(The data begins)

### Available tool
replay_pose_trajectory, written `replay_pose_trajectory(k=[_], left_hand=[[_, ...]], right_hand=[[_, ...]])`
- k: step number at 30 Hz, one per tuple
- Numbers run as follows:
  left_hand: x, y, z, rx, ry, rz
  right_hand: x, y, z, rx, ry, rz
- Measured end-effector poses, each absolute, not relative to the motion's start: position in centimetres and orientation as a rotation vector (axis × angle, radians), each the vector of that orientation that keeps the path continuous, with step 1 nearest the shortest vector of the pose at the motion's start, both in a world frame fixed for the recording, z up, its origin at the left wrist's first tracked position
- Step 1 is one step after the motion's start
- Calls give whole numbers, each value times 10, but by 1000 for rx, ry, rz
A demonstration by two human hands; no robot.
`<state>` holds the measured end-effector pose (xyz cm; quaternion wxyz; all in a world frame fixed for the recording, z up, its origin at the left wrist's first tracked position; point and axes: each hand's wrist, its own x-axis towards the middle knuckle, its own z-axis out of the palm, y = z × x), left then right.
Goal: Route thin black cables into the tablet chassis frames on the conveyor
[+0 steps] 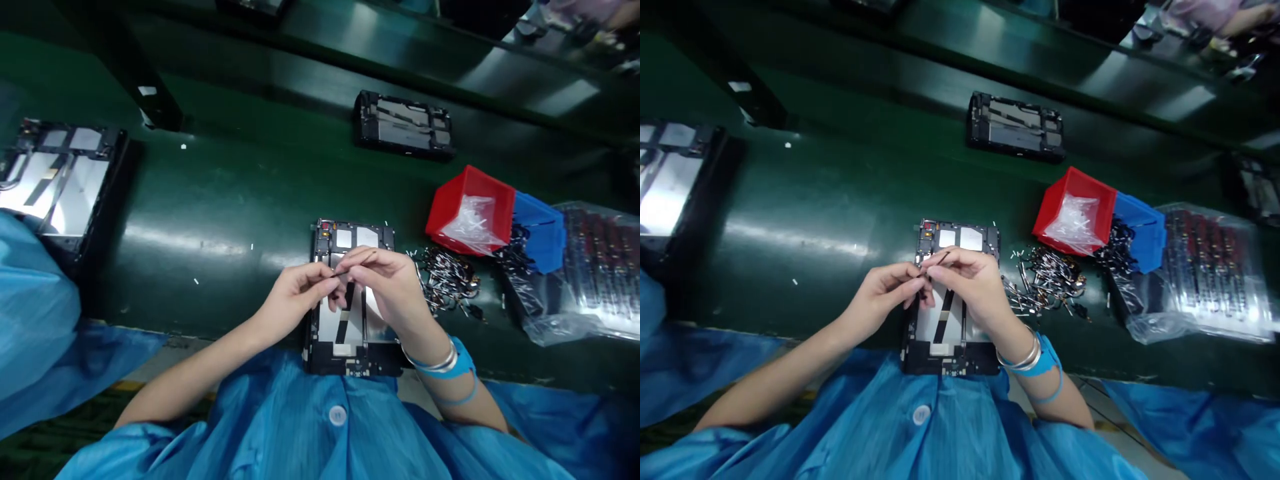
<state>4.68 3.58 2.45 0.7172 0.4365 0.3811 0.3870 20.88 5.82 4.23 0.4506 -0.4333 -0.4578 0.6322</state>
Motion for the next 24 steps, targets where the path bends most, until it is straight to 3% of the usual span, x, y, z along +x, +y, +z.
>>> replay_pose_trajectory(k=[7,18,24], left_hand=[[45,37,23,541,497,574],[40,29,20,381,354,483],[27,18,17,373,351,434]], right_hand=[[232,65,37,-833,-1310,1745],[229,56,54,-803,-1804,1156],[224,48,60,-801,-1952,1123]])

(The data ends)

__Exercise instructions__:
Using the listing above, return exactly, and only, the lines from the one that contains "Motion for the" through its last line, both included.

__Your solution__:
Motion for the next 24 steps, targets where the path bends most, until it is straight to 3% of the usual span, x, y, z along +x, +y, +z.
>>> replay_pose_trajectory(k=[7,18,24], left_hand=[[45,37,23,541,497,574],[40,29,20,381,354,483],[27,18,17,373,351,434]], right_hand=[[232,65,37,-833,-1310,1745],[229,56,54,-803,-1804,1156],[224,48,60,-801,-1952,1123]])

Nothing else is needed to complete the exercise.